NEW YORK — As speculation over a Federated-May merger trickled through the market over the past few weeks, the banter on Yahoo Finance’s online investor message board reached a frenzied pace.

Contributors — some of whom claim to be insiders or affiliated with the two department store chains — have discussed everything from the per-share price Federated Department Stores would likely pay for May Department Stores to reasons why a merger would not work to, most recently, speculation that a deal has already been sealed.

Since mid-January, the May message board has been populated with significantly more posts than the Federated board. Several recent contributors were employees of May openly seeking information about employee compensation and benefits at Federated-operated department stores.

On Feb. 1, one person on the May message board said Federated passed on a proposition from May to purchase the department store chain for $27 a share. But a different message posted that same day said: “Word has it the deal is already done, which is why things are so quiet.”

Another investor was adamant that a combination of the two companies is not a good match: “Together they look like an episode of ‘The Biggest Loser.’ Even after the synergies are taken, the product is still Big and Fat. Hardly a picture of grace and profitability.”

By Feb. 2, another May message board poster said Federated would not overpay for May, and opined that “this deal is dead.” He continued: “I think it would be smart for Federated to sit back and watch May die, then pick it apart.”
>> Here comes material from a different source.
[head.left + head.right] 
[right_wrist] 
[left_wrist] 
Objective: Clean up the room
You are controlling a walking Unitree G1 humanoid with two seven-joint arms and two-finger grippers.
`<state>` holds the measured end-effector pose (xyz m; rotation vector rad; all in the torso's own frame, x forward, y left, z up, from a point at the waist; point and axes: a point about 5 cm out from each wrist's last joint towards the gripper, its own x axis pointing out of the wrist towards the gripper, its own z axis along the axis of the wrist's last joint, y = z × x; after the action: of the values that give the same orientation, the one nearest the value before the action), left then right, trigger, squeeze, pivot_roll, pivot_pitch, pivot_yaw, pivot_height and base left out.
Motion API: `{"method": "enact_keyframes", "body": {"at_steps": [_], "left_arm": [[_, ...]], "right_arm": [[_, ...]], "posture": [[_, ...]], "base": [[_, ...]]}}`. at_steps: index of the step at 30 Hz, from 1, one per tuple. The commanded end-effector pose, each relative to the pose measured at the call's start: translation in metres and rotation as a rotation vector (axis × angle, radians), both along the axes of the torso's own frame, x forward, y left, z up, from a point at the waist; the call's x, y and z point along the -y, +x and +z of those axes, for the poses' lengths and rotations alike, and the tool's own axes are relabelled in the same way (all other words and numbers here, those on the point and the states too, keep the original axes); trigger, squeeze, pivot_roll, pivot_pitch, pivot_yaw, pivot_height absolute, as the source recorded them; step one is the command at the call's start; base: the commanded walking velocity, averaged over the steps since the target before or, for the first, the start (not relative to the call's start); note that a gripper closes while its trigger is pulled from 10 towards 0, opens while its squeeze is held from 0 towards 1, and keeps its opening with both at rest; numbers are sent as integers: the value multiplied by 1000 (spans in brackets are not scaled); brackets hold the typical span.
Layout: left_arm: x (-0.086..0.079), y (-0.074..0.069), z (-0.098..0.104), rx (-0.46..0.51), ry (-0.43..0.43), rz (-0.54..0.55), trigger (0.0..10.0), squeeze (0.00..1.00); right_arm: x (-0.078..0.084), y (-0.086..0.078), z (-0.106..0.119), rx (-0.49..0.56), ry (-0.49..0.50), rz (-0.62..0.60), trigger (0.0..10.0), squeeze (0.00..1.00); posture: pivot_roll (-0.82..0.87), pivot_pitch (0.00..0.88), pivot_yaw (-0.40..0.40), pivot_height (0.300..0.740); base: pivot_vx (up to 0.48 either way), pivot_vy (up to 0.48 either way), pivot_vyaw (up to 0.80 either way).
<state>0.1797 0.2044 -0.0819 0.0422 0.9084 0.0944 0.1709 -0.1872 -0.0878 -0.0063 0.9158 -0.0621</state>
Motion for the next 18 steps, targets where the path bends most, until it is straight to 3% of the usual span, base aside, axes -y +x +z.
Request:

Speculation of the per-share price Federated was negotiating for May was mostly in the range of $27 to $29. One price floated was $45, a number several members scoffed at.

One poster speculated if the deal falls through, May shares, which have risen to roughly $33.50 in the last two weeks, could recede back to about $25.
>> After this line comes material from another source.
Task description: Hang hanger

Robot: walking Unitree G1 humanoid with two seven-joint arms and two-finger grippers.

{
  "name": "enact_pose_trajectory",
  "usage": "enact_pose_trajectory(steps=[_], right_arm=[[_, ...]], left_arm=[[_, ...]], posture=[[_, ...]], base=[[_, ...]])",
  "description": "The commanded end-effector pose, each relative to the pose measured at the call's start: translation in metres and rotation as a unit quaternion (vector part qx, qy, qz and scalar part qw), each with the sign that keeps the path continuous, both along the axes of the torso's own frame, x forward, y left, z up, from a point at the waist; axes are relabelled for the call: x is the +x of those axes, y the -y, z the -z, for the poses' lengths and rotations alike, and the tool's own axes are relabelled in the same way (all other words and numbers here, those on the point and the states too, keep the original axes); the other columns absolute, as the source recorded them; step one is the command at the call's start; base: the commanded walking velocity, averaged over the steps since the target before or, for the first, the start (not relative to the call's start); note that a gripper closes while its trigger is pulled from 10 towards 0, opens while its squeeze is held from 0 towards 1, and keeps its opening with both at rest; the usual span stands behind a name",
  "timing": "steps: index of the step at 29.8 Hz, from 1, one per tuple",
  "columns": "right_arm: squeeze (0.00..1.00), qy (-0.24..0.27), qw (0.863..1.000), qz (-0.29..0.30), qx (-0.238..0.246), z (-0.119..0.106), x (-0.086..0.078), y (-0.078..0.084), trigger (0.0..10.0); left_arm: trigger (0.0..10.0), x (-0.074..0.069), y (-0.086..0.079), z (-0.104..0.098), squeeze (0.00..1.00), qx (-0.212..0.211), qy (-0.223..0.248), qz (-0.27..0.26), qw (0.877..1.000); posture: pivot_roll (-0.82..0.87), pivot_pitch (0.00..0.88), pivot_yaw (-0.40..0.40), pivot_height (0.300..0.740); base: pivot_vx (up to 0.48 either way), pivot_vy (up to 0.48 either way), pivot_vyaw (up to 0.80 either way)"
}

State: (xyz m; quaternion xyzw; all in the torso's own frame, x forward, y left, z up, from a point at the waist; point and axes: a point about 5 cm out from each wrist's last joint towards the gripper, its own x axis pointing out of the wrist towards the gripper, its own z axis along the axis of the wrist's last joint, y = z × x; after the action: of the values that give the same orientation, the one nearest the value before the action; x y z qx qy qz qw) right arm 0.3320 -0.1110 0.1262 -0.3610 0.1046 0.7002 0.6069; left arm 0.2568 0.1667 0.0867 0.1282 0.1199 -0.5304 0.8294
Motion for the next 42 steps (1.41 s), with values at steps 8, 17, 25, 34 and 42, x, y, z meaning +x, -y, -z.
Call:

Other messages, however, speculated that J.C. Penney & Co. could be interested in acquiring May or that a better deal for Federated would be to acquire the family-run department store chain Dillard’s.

Much of the early banter in mid-January, when news broke that merger talks were taking place in St. Louis where May is based, centered on the failings of former May chief executive officer Gene Kahn, who resigned on Jan. 14. Opinions varied on whether a new ceo or a new owner of May would be able to turn around the company’s operations.

This story first appeared in the February 7, 2005 issue of WWD. Subscribe Today.

On Jan. 25, one May message board contributor, who appears to be a May employee, said, “No matter what, the May management has to go. They are so stuck in the mud they can’t move. Their processes are redundant, their hierarchy is duplicative, and their systems are outdated.”

Finally, a Jan. 20 post on the Federated message board entitled “Gee Terry, this is original: Merger!” argued that Terry Lundgren, chairman, ceo and president of Federated, “had to do something” in light of the recent merger announcement of Sears, Roebuck & Co. and Kmart Holding Inc.

“Purchasing or merging with May is likely only to accelerate the eventual dissolution of Federated. It will keep the raiders at bay only for a short time,” the message board member wrote. “As Federated has no hint on how to run a retail operation in the current climate, they will merge to insolvency. Mr. Lundgren is simply doing what Federated has always done — buy stores to increase market share then lose market share by failing to specialize in the top or bottom of any market.”